WHAT YOU ARE ASKED TO DO: Ignoring pictures, transcribe exactly the lines between the one containing "An outline is" and the end of the material, both included.

WORKING DATA:
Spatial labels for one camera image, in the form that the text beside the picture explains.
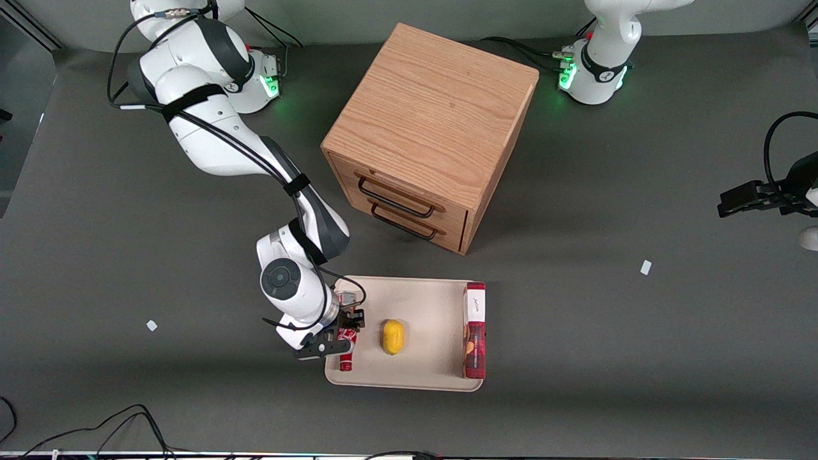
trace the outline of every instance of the tray
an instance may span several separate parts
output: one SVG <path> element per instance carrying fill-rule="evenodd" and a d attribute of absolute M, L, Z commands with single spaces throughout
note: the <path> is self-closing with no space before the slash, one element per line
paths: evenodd
<path fill-rule="evenodd" d="M 482 380 L 463 377 L 463 291 L 467 281 L 394 277 L 350 277 L 366 289 L 366 327 L 358 333 L 353 370 L 341 372 L 339 357 L 324 364 L 335 385 L 413 390 L 475 391 Z M 338 280 L 337 291 L 361 291 Z M 381 348 L 383 325 L 403 324 L 404 345 L 391 356 Z"/>

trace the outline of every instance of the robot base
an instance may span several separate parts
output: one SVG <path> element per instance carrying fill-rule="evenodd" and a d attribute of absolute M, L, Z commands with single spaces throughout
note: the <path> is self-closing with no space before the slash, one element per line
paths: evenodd
<path fill-rule="evenodd" d="M 281 79 L 278 75 L 278 61 L 275 56 L 268 56 L 258 50 L 248 53 L 255 62 L 253 76 L 238 91 L 234 83 L 228 83 L 224 89 L 230 103 L 240 114 L 251 114 L 262 110 L 280 94 Z"/>
<path fill-rule="evenodd" d="M 571 52 L 574 56 L 579 56 L 582 47 L 588 43 L 584 38 L 578 40 L 573 45 L 563 47 L 563 52 Z M 567 92 L 576 101 L 589 106 L 596 106 L 607 102 L 616 90 L 622 87 L 622 78 L 627 72 L 627 67 L 619 73 L 613 75 L 610 81 L 599 83 L 594 75 L 585 68 L 581 62 L 573 62 L 568 69 L 560 73 L 558 88 Z"/>

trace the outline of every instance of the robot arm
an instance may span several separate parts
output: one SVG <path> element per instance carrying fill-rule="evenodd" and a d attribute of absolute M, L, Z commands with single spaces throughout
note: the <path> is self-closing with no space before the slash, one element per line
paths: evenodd
<path fill-rule="evenodd" d="M 178 2 L 153 2 L 178 7 Z M 143 22 L 148 34 L 164 34 L 154 22 Z M 134 67 L 138 72 L 131 69 L 129 83 L 137 87 L 135 93 L 143 102 L 155 100 L 165 107 L 163 115 L 174 137 L 199 169 L 220 176 L 267 174 L 284 185 L 299 217 L 256 244 L 259 285 L 283 313 L 279 322 L 266 321 L 276 325 L 299 359 L 348 353 L 351 342 L 337 340 L 335 328 L 350 315 L 340 310 L 317 266 L 346 250 L 349 230 L 287 154 L 244 124 L 228 98 L 225 89 L 230 85 L 238 83 L 237 93 L 246 92 L 255 67 L 239 36 L 216 20 L 196 17 L 168 34 Z M 146 91 L 139 90 L 140 83 Z M 191 117 L 200 122 L 193 123 Z"/>
<path fill-rule="evenodd" d="M 672 10 L 694 0 L 585 0 L 598 24 L 593 38 L 580 38 L 563 48 L 579 56 L 560 77 L 560 89 L 583 104 L 608 101 L 622 86 L 625 63 L 639 39 L 642 24 L 636 15 Z"/>
<path fill-rule="evenodd" d="M 742 211 L 772 209 L 778 209 L 781 215 L 798 213 L 818 217 L 818 151 L 796 161 L 787 177 L 775 180 L 772 175 L 770 145 L 773 134 L 781 123 L 795 117 L 818 120 L 818 113 L 789 112 L 772 124 L 764 138 L 764 174 L 767 182 L 754 180 L 722 193 L 719 217 L 729 217 Z M 803 248 L 818 251 L 818 227 L 804 229 L 798 240 Z"/>
<path fill-rule="evenodd" d="M 212 0 L 131 0 L 131 16 L 134 20 L 153 15 L 157 11 L 179 8 L 207 10 L 205 17 L 226 20 L 245 9 L 245 0 L 219 0 L 218 2 Z M 149 20 L 141 23 L 138 28 L 145 38 L 153 42 L 181 20 Z"/>

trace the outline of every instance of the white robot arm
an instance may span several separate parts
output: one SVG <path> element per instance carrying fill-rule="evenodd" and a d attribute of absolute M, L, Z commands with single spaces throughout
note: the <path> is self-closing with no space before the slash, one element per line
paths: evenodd
<path fill-rule="evenodd" d="M 202 1 L 136 0 L 131 8 L 138 19 L 137 14 L 144 11 L 153 14 L 193 7 L 180 3 Z M 218 4 L 228 3 L 243 6 L 243 1 L 235 0 L 220 0 Z M 244 124 L 235 101 L 228 98 L 230 94 L 244 97 L 250 93 L 252 99 L 250 88 L 267 84 L 263 74 L 259 79 L 253 77 L 258 74 L 258 60 L 248 53 L 238 34 L 215 19 L 197 16 L 173 20 L 177 24 L 185 21 L 174 29 L 161 24 L 168 21 L 153 19 L 140 24 L 146 37 L 162 39 L 132 65 L 130 86 L 141 102 L 157 101 L 164 106 L 162 114 L 174 137 L 199 169 L 219 176 L 268 174 L 284 186 L 297 205 L 299 217 L 256 243 L 262 269 L 259 284 L 267 299 L 283 313 L 279 322 L 265 321 L 276 325 L 299 359 L 348 353 L 352 343 L 337 340 L 335 328 L 339 320 L 345 327 L 350 322 L 360 327 L 362 318 L 356 321 L 354 315 L 340 311 L 335 293 L 317 271 L 319 264 L 346 249 L 346 223 L 272 139 L 260 137 Z M 237 86 L 234 93 L 226 91 L 230 85 Z"/>
<path fill-rule="evenodd" d="M 574 54 L 576 62 L 560 76 L 560 89 L 583 104 L 608 101 L 622 86 L 625 63 L 642 37 L 642 24 L 636 15 L 672 10 L 693 1 L 585 0 L 598 24 L 590 41 L 581 38 L 563 48 L 563 52 Z"/>

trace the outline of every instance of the drawer handle
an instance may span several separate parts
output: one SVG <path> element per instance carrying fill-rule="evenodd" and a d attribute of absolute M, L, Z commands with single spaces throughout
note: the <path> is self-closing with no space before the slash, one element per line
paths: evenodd
<path fill-rule="evenodd" d="M 403 226 L 402 226 L 400 223 L 397 223 L 397 222 L 395 222 L 395 221 L 393 221 L 393 220 L 387 219 L 387 218 L 385 218 L 385 217 L 384 217 L 384 216 L 382 216 L 382 215 L 378 215 L 378 214 L 375 212 L 375 210 L 376 210 L 377 208 L 378 208 L 378 204 L 377 204 L 377 203 L 372 203 L 372 211 L 371 211 L 371 213 L 372 213 L 372 217 L 374 217 L 375 219 L 378 219 L 378 220 L 382 220 L 382 221 L 384 221 L 384 222 L 388 223 L 389 225 L 391 225 L 391 226 L 393 226 L 393 227 L 400 228 L 400 229 L 401 229 L 401 230 L 403 230 L 404 232 L 406 232 L 406 233 L 410 233 L 411 235 L 414 235 L 414 236 L 416 236 L 416 237 L 420 238 L 421 240 L 426 240 L 426 241 L 429 241 L 429 240 L 431 240 L 432 238 L 434 238 L 434 237 L 435 237 L 435 235 L 437 235 L 437 234 L 438 234 L 438 230 L 437 230 L 436 228 L 432 228 L 432 234 L 431 234 L 431 235 L 424 235 L 423 233 L 418 233 L 418 232 L 416 232 L 416 231 L 412 230 L 411 228 L 406 228 L 406 227 L 403 227 Z"/>
<path fill-rule="evenodd" d="M 375 198 L 378 201 L 383 201 L 387 205 L 390 205 L 393 208 L 399 209 L 399 210 L 401 210 L 401 211 L 403 211 L 403 212 L 405 212 L 405 213 L 407 213 L 409 215 L 413 215 L 413 216 L 415 216 L 417 218 L 420 218 L 420 219 L 428 219 L 429 216 L 432 215 L 432 213 L 434 212 L 434 206 L 429 206 L 429 210 L 426 211 L 425 213 L 420 213 L 418 211 L 415 211 L 412 208 L 407 208 L 406 206 L 404 206 L 404 205 L 402 205 L 400 203 L 396 203 L 395 201 L 390 200 L 386 196 L 381 196 L 381 195 L 378 195 L 377 193 L 375 193 L 375 192 L 373 192 L 371 190 L 366 190 L 363 187 L 364 182 L 366 182 L 366 178 L 361 176 L 361 179 L 358 181 L 358 190 L 360 190 L 364 195 L 369 196 L 370 198 Z"/>

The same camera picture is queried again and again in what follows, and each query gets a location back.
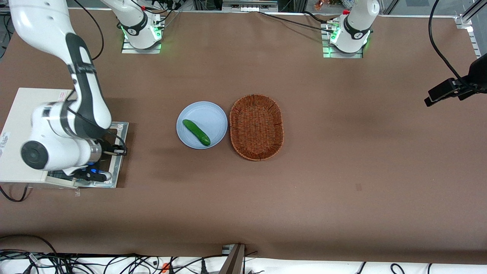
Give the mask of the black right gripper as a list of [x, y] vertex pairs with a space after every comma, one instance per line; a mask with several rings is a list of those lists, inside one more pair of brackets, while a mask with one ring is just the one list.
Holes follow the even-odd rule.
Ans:
[[113, 148], [112, 144], [110, 144], [106, 140], [100, 140], [100, 146], [102, 149], [102, 155], [101, 158], [103, 157], [108, 157], [108, 156], [126, 156], [128, 153], [127, 148], [123, 147], [116, 147]]

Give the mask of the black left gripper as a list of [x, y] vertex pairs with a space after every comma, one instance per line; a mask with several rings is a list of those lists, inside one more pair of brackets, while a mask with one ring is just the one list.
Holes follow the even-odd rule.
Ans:
[[[487, 92], [487, 54], [482, 55], [470, 64], [467, 83], [481, 93]], [[440, 102], [450, 97], [458, 96], [460, 84], [456, 83], [455, 78], [448, 78], [435, 87], [428, 90], [428, 97], [424, 99], [426, 107]]]

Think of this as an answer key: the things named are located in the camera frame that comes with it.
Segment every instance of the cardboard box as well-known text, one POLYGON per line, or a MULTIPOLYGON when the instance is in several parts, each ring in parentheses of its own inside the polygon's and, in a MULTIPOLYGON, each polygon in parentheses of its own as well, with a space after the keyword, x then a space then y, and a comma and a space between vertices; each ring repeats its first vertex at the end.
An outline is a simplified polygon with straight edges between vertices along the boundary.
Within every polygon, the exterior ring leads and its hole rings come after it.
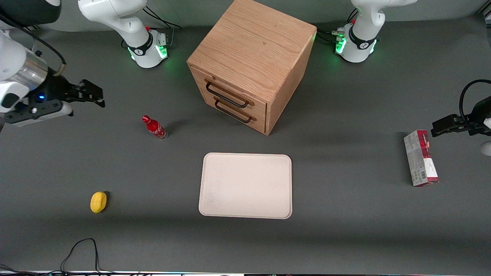
POLYGON ((430 154, 427 130, 416 130, 404 138, 411 170, 412 185, 422 187, 438 182, 435 165, 430 154))

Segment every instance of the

SOLUTION BELOW:
An outline is a simplified polygon with straight edges between vertices along the boundary.
Within every polygon, the exterior ring leads and its hole rings come after it.
POLYGON ((430 154, 427 130, 416 130, 404 138, 411 170, 412 185, 422 187, 438 182, 435 165, 430 154))

Segment every instance of the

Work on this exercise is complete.